Alabama marriage laws are governed by Section 30-1 of the state code. This section shows which persons are legally authorized to officiate weddings in the State of Alabama. Among those with authorization are ordained ministers of the Universal Life Church. The relevant section is displayed below:

Alabama Code - Section 30-1-7: PERSONS AUTHORIZED TO SOLEMNIZE MARRIAGES

(a) Generally. Marriages may be solemnized by any licensed minister of the gospel in regular communion with the Christian church or society of which the minister is a member; by an active or retired judge of the Supreme Court, Court of Criminal Appeals, Court of Civil Appeals, any circuit court, or any district court within this state; by a judge of any federal court; or by an active or retired judge of probate.

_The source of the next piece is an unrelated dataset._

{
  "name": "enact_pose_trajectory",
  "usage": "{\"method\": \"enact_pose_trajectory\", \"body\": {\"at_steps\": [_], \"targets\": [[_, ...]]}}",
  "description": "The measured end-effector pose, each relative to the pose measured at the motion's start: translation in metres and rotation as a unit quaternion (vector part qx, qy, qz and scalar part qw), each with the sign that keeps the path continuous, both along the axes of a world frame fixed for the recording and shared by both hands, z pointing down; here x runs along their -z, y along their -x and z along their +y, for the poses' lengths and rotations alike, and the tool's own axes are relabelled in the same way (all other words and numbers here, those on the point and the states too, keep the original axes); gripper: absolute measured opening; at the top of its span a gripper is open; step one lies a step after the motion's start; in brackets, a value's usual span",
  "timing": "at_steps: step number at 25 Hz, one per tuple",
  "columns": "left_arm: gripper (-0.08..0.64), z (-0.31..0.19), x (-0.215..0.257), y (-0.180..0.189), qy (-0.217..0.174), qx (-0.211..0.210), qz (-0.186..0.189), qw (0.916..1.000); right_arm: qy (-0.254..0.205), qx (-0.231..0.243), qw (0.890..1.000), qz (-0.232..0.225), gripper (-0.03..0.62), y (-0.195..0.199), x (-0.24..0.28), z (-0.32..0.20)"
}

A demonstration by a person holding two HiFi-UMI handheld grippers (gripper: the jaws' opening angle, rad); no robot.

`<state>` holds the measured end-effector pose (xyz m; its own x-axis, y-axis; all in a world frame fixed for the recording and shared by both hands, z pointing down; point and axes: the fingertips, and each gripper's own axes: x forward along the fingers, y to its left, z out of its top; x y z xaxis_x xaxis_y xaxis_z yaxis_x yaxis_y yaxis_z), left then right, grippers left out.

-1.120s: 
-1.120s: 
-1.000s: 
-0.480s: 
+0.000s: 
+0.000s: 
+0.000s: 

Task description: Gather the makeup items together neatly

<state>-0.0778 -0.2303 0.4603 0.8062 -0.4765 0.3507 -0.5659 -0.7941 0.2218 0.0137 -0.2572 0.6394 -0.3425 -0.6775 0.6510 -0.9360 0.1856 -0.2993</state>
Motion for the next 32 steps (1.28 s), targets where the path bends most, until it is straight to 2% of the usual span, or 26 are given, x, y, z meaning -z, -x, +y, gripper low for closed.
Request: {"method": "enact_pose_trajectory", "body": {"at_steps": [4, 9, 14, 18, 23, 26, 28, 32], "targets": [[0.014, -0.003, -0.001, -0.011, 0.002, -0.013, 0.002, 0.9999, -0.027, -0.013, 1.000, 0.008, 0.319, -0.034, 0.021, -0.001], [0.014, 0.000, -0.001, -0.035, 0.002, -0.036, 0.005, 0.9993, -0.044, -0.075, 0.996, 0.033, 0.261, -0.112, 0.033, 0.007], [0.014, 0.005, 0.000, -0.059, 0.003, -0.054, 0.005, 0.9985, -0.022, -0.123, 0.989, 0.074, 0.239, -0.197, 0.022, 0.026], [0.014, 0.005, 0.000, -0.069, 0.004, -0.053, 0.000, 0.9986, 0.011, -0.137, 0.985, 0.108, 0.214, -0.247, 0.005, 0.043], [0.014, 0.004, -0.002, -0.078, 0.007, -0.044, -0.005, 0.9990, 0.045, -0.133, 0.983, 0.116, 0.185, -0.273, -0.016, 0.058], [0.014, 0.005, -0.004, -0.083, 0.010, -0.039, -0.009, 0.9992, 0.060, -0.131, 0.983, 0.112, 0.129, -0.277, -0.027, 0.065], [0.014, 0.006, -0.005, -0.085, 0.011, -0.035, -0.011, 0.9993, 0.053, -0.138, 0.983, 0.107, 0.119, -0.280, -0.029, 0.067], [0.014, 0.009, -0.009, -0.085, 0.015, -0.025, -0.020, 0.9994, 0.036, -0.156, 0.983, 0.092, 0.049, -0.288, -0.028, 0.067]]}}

(b) Pastor of religious society; clerk of society to maintain register of marriages; register, etc., deemed presumptive evidence of fact. Marriage may also be solemnized by the pastor of any religious society according to the rules ordained or custom established by such society. The clerk or keeper of the minutes of each society shall keep a register and enter therein a particular account of all marriages solemnized by the society, which register, or a sworn copy thereof, is presumptive evidence of the fact.

(c) Quakers, Mennonites, or other religious societies. The people called Mennonites, Quakers, or any other Christian society having similar rules or regulations, may solemnize marriage according to their forms by consent of the parties, published and declared before the congregation assembled for public worship.